Wednesday, May 15, 2013

Moving to the One Another House



I'm coming up for air as I get ready to move. I can't imagine why I would suddenly want to write here when I'm so short on time and so pressed to do things, and after ignoring the blog for months on end. Maybe it's a displacement activity, one designed to let off steam sideways so I'm not blown forward or backward by it. Whatever...

We're moving into a wonderful new experience, as well as a different house. My husband and I will be sharing a house with young friends in their 30s who have two toddlers, both girls. We're all Christians, and although our striping is different now, we knew each other back when... So we're longtime friends who have shared some of the troubles that Christ has so richly blessed us with and come through knowing that we share the unity of the Spirit.

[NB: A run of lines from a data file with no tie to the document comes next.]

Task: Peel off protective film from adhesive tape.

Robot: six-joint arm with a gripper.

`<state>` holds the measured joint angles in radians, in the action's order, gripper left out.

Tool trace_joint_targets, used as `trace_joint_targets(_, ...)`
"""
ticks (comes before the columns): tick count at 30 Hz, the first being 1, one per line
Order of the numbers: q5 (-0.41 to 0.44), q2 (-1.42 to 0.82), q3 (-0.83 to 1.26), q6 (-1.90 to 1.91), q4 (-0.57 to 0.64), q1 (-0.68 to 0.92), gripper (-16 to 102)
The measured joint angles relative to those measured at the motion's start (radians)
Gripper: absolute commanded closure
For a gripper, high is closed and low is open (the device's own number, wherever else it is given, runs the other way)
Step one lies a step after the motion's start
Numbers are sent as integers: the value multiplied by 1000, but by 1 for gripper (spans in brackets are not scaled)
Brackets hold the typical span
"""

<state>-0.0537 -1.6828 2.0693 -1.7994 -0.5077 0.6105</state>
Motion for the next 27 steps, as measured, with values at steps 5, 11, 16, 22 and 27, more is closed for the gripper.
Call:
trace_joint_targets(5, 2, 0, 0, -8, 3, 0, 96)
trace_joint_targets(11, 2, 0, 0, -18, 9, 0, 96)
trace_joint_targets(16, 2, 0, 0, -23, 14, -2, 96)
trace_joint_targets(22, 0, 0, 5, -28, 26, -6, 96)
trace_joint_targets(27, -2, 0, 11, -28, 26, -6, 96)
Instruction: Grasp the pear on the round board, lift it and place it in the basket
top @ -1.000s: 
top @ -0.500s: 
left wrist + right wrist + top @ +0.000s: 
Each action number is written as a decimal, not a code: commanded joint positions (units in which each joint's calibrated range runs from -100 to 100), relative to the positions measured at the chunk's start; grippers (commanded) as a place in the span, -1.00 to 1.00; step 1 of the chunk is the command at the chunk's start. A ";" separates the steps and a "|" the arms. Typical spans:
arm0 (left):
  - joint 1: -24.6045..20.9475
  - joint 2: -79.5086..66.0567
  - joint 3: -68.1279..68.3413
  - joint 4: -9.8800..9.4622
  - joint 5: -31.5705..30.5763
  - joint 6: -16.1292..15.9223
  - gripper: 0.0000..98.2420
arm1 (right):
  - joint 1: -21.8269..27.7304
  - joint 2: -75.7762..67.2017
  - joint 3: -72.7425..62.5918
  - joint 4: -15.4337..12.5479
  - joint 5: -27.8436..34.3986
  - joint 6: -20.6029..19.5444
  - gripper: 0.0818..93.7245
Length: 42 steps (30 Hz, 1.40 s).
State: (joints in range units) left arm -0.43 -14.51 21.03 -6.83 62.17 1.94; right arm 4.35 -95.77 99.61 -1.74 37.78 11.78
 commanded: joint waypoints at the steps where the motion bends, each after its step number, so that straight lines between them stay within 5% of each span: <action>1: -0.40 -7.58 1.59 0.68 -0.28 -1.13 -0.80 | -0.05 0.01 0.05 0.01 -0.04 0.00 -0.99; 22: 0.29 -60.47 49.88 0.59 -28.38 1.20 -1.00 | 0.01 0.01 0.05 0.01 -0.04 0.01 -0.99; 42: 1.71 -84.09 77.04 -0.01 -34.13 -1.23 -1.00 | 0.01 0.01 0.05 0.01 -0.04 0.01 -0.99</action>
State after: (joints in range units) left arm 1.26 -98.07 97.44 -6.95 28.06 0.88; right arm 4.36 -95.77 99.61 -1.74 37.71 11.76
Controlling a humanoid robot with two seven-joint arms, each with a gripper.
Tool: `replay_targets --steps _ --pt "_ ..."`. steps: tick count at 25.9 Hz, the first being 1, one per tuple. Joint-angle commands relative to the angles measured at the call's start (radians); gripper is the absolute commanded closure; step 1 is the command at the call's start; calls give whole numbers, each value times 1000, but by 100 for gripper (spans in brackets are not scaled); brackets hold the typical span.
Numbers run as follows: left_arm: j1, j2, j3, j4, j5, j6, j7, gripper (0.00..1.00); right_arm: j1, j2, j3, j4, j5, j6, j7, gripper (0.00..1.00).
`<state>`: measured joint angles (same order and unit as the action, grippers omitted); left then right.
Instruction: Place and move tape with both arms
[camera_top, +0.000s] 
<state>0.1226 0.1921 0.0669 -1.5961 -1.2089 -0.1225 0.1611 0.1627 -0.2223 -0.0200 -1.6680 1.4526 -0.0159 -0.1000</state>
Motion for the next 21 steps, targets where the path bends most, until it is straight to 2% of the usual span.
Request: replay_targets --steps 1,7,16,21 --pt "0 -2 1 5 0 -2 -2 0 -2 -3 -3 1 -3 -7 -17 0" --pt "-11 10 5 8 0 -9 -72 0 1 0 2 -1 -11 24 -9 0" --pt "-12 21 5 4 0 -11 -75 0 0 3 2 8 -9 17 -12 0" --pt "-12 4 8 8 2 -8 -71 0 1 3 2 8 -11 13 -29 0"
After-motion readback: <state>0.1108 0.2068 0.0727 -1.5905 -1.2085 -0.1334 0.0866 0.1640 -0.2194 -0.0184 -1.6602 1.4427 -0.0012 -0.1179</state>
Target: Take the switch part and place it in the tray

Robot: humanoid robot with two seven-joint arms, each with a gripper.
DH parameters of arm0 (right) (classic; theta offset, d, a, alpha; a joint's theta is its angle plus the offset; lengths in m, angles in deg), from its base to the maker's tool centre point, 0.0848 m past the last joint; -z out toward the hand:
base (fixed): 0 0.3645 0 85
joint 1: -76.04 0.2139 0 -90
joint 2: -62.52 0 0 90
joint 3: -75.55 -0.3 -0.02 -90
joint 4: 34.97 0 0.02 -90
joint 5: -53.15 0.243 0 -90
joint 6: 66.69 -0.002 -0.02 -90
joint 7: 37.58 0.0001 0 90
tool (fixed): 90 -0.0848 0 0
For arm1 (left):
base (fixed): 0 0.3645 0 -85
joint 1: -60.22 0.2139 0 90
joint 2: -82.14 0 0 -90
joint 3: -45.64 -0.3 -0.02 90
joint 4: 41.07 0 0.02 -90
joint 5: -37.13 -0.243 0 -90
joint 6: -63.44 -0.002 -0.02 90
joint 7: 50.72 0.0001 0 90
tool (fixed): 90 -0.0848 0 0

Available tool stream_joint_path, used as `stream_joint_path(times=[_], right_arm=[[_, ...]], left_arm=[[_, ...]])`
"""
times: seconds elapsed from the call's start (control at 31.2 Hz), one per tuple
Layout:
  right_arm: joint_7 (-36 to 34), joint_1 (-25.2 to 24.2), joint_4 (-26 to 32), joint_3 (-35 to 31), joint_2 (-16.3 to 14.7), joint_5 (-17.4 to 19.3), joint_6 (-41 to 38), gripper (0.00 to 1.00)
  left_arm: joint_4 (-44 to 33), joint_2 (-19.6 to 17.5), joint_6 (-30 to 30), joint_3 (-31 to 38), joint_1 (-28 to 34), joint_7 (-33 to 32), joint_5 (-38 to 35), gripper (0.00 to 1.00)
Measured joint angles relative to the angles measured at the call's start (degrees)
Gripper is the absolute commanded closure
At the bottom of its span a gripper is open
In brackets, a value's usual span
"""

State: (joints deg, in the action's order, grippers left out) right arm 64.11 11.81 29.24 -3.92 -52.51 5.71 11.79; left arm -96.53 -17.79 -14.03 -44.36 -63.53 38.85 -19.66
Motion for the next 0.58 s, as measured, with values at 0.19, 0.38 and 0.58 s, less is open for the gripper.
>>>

Which isn't to say it will all be easy! We expect to find daily challenges to bless us anew. We're calling it 'One Another House' in honor of all the one another statements in the Bible. I've made a list and try to remember to read through it every day, with some success and failure, I admit.


ONE ANOTHERING 
'Do not deceive one another' - Leviticus 19:11
'Show mercy and compassion to one another' - Zechariah 7:9
'Love one another' - John 13:34,35
'Be devoted to one another' - Romans 12:10
'Live in harmony with one another' - Romans 12:16, 1 Peter 3:8
'Accept one another' - Romans 15:7
'Instruct one another' - Romans 15:14
'Agree with one another' - 1 Corinthians 1:10
'Greet one another with a holy kiss' - 2 Corinthians 13:12
'Serve one another in love' - Galatians 5:13
'Bearing with one another in love' - Ephesians 4:2
'Be kind and compassionate to one another' - Ephesians 4:32
'Speak to one another with psalms, hymns and spiritual songs' - Ephesians 5:19
'Submit to one another out of reverence for Christ' - Ephesians 5:21
'Admonish one another' - Colossians 3:16
'Encourage one another' - 1 Thessalonians 5:11, Hebrews 3:13, Hebrews 10:25
'Spur one another on toward love and good deeds' - Hebrews 10:24
'Do not slander one another' - James 4:11
'Offer hospitality to one another without grumbling' - 1 Peter 4:9
'Love one another deeply' - 1 Peter 1:22
'Clothe yourselves with humility toward one another' - 1 Peter 5:5
'Have fellowship with one another' - 1 John 1:7

The big move is in early June, just across town to an older house that will be adequate in size, though not ample. We all covet the prayers of the saints for this experiment in Christian Community on a certain level, with a mixture of ages from 2 to 62! 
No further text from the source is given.